WHAT TO PRODUCE:
Only the pictures should be left out; repeat the rest of the data exactly.

EXTRACTED DATA:
+-------+

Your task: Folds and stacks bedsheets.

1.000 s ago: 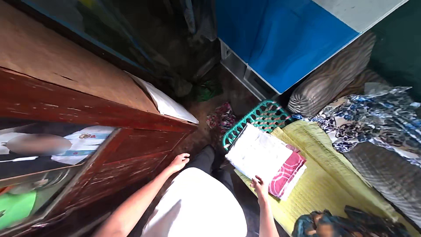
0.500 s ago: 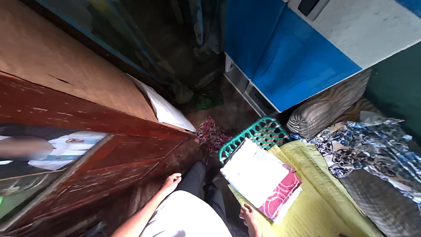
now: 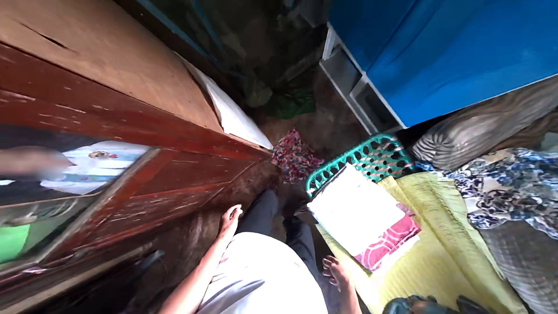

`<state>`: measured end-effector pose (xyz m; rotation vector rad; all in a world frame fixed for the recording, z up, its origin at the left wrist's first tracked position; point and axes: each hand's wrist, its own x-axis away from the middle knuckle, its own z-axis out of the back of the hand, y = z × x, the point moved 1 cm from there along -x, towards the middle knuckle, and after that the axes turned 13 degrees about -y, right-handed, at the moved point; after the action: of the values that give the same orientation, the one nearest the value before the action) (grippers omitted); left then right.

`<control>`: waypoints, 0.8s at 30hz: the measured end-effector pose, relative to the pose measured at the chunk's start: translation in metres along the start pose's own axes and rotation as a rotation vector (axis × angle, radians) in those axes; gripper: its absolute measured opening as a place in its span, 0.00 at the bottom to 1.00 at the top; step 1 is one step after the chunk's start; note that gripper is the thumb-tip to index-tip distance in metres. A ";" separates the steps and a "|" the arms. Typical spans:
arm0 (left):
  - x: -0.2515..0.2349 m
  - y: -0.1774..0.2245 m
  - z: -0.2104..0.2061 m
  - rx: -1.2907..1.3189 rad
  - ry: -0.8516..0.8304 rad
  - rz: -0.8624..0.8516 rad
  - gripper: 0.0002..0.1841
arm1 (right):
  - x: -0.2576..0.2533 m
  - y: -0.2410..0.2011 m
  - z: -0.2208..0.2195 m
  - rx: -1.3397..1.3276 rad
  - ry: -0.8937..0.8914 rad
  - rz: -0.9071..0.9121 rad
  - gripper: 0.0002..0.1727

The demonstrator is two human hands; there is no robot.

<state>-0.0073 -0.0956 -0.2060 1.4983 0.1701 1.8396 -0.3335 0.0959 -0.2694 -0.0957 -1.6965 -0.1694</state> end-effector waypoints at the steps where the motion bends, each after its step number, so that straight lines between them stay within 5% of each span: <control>1: 0.000 -0.003 0.002 -0.011 0.005 0.011 0.21 | -0.001 0.005 0.002 -0.033 0.040 0.016 0.27; 4: -0.001 -0.010 0.015 -0.086 -0.044 0.045 0.21 | -0.011 -0.005 0.008 -0.065 0.219 0.164 0.23; 8: -0.008 -0.030 0.040 -0.260 -0.174 0.131 0.19 | -0.034 -0.078 0.008 -0.005 0.330 0.335 0.30; 13: -0.025 -0.059 0.078 -0.372 -0.225 0.208 0.19 | -0.091 -0.135 -0.009 -0.755 0.526 0.221 0.40; 19: -0.027 -0.080 0.116 -0.426 -0.170 0.365 0.19 | -0.137 -0.139 -0.038 -1.300 0.322 0.252 0.32; 24: -0.034 -0.065 0.103 -0.390 -0.217 0.378 0.19 | -0.113 -0.135 -0.025 -1.521 0.278 0.443 0.25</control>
<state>0.1148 -0.1055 -0.2358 1.5011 -0.5796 1.8384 -0.3158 -0.0370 -0.3857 -1.4674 -0.9012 -1.0408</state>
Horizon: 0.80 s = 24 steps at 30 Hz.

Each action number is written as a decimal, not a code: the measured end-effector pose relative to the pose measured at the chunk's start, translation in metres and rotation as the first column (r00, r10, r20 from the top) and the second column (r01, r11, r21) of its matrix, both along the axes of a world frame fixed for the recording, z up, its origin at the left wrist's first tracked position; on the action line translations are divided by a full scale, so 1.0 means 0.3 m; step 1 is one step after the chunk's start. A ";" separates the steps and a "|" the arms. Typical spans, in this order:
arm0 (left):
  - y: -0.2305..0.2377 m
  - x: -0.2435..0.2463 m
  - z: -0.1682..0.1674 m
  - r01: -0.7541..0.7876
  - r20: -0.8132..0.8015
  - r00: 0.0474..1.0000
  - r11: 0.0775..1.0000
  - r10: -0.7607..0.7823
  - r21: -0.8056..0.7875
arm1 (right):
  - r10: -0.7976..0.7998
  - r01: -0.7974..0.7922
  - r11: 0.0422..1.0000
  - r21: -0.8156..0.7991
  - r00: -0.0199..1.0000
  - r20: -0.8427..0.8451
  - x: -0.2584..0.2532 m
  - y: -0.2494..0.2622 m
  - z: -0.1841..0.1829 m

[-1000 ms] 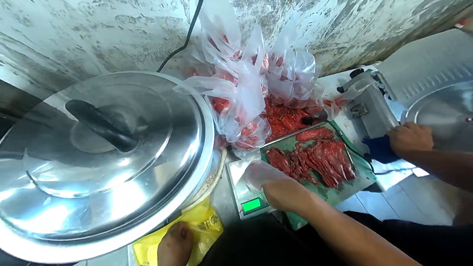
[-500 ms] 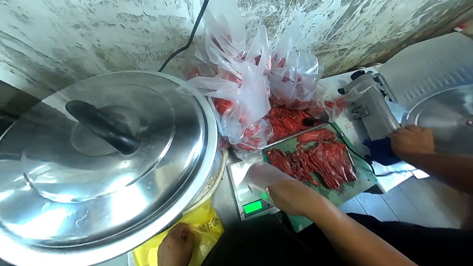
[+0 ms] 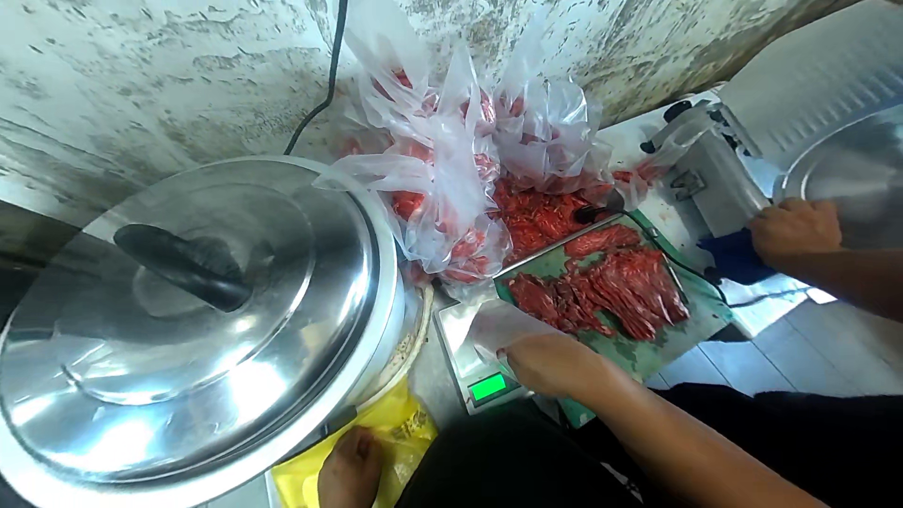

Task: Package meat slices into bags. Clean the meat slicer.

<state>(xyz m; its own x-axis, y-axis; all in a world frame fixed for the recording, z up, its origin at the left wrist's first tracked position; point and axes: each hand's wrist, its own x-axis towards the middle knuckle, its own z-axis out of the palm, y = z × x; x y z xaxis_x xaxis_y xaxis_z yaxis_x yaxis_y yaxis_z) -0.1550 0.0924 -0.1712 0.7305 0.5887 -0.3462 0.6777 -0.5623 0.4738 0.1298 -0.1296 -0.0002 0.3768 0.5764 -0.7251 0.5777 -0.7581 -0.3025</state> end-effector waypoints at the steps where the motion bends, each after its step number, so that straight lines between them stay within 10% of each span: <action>1: -0.003 0.001 -0.002 -0.002 0.003 1.000 1.000 0.002 0.001 | -0.001 0.001 1.000 0.031 1.000 0.006 -0.011 -0.026 0.031; 8: -0.019 0.055 0.173 0.070 -0.153 0.984 0.986 -0.093 -0.148 | -0.261 0.156 0.786 0.598 0.961 0.092 -0.038 -0.224 0.101; 15: -0.110 0.247 0.519 0.336 0.257 0.910 0.942 -0.326 0.007 | -0.506 0.406 0.607 0.683 0.860 -0.061 -0.084 -0.274 0.053; 19: -0.222 0.434 0.552 0.464 0.543 0.680 0.863 -0.493 0.203 | -0.536 0.414 0.547 0.728 0.841 -0.075 -0.105 -0.267 0.036; 24: -0.333 0.585 0.514 0.569 0.506 0.556 0.746 -0.660 0.347 | -0.560 0.424 0.469 0.774 0.821 -0.110 -0.131 -0.249 0.035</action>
<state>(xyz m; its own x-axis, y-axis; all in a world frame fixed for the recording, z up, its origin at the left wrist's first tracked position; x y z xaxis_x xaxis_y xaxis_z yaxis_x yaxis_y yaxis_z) 0.0204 -0.0075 -0.0171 0.9510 -0.0758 0.2999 -0.2301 -0.8213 0.5221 0.0905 -0.2042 0.0102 0.8311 0.5541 -0.0470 0.2681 -0.4733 -0.8391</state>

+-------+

RESPONSE TO THE TASK:
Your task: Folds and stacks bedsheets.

1.000 s ago: 
0.500 s ago: 
now: 

`<state>`: measured end-effector pose (xyz m; rotation vector rad; all in a world frame fixed for the recording, z up, its origin at the left wrist's first tracked position; point and axes: each hand's wrist, its own x-axis away from the middle knuckle, its own z-axis out of the back of the hand, y = z × x, the point moved 1 cm from there along -x, towards the middle knuckle, and after that the axes turned 13 degrees about -y, right-handed, at the moved point; after the action: of the values that give the same orientation, the one nearest the value before the action) (grippers omitted); left then right.

`<control>`: waypoints, 0.8s at 30hz: the measured end-effector pose, relative to the pose measured at the chunk's start: translation in metres along the start pose's own axes and rotation as a rotation vector (axis × angle, radians) in those axes; gripper: its absolute measured opening as a place in its span, 0.00 at the bottom to 1.00 at the top; step 1 is one step after the chunk's start; note that gripper is the thumb-tip to index-tip distance in metres. A ";" separates the steps and a "|" the arms. Typical spans:
arm0 (left):
  - x: -0.2515..0.2349 m
  - y: -0.1774..0.2245 m
  - z: -0.2104..0.2061 m
  - rx: -1.2907..1.3189 rad
  - ry: -0.8516..0.8304 rad
  - rz: -0.8624..0.8516 rad
  - gripper: 0.0002..0.1841
arm1 (right):
  - x: -0.2576..0.2533 m
  - y: -0.2410..0.2011 m
  - z: -0.2208..0.2195 m
  - rx: -1.3397..1.3276 rad
  - ry: -0.8937..0.8914 rad
  - rz: -0.9071..0.9121 rad
  - gripper: 0.0002..0.1727

The demonstrator is two human hands; there is no robot.

<state>-0.0073 -0.0956 -0.2060 1.4983 0.1701 1.8396 -0.3335 0.0959 -0.2694 -0.0957 -1.6965 -0.1694</state> end-effector waypoints at the steps where the motion bends, each after its step number, so that straight lines between them stay within 5% of each span: <control>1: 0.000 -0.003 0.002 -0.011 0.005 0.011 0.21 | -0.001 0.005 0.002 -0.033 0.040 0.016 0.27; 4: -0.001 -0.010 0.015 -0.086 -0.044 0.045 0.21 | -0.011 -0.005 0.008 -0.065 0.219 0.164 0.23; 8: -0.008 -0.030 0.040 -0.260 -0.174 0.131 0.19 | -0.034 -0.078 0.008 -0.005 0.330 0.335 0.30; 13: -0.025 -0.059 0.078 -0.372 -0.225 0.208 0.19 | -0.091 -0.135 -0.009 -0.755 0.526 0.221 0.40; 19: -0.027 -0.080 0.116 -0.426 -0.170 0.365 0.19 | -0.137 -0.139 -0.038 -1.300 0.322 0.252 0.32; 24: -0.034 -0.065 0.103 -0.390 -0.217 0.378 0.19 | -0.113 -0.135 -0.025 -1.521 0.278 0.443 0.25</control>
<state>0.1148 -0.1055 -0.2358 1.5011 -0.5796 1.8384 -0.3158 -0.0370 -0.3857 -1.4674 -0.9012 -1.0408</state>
Horizon: 0.80 s = 24 steps at 30 Hz.

Each action number is written as a decimal, not a code: the measured end-effector pose relative to the pose measured at the chunk's start, translation in metres and rotation as the first column (r00, r10, r20 from the top) and the second column (r01, r11, r21) of its matrix, both along the axes of a world frame fixed for the recording, z up, its origin at the left wrist's first tracked position; on the action line translations are divided by a full scale, so 1.0 means 0.3 m; step 1 is one step after the chunk's start. A ";" separates the steps and a "|" the arms. Typical spans, in this order:
arm0 (left):
  - y: -0.2305..0.2377 m
  - x: -0.2435..0.2463 m
  - z: -0.1682..0.1674 m
  - r01: -0.7541..0.7876
  - r20: -0.8132..0.8015
  - r00: 0.0474..1.0000
  - r11: 0.0775..1.0000
  - r10: -0.7607..0.7823
  - r21: -0.8056..0.7875
arm1 (right):
  - r10: -0.7976..0.7998
  - r01: -0.7974..0.7922
  - r11: 0.0422..1.0000
  - r21: -0.8156..0.7991
  - r00: -0.0199..1.0000
  - r20: -0.8427..0.8451
  - x: -0.2584..0.2532 m
  - y: -0.2494..0.2622 m
  - z: -0.1841..0.1829 m

[-1000 ms] 
[-500 ms] 
[+0 ms] 

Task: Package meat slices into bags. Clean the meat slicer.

<state>(xyz m; its own x-axis, y-axis; all in a world frame fixed for the recording, z up, its origin at the left wrist's first tracked position; point and axes: each hand's wrist, its own x-axis towards the middle knuckle, its own z-axis out of the palm, y = z × x; x y z xaxis_x xaxis_y xaxis_z yaxis_x yaxis_y yaxis_z) -0.1550 0.0924 -0.1712 0.7305 0.5887 -0.3462 0.6777 -0.5623 0.4738 0.1298 -0.1296 -0.0002 0.3768 0.5764 -0.7251 0.5777 -0.7581 -0.3025</state> end-effector waypoints at the steps where the motion bends, each after its step number, so that straight lines between them stay within 10% of each span: <action>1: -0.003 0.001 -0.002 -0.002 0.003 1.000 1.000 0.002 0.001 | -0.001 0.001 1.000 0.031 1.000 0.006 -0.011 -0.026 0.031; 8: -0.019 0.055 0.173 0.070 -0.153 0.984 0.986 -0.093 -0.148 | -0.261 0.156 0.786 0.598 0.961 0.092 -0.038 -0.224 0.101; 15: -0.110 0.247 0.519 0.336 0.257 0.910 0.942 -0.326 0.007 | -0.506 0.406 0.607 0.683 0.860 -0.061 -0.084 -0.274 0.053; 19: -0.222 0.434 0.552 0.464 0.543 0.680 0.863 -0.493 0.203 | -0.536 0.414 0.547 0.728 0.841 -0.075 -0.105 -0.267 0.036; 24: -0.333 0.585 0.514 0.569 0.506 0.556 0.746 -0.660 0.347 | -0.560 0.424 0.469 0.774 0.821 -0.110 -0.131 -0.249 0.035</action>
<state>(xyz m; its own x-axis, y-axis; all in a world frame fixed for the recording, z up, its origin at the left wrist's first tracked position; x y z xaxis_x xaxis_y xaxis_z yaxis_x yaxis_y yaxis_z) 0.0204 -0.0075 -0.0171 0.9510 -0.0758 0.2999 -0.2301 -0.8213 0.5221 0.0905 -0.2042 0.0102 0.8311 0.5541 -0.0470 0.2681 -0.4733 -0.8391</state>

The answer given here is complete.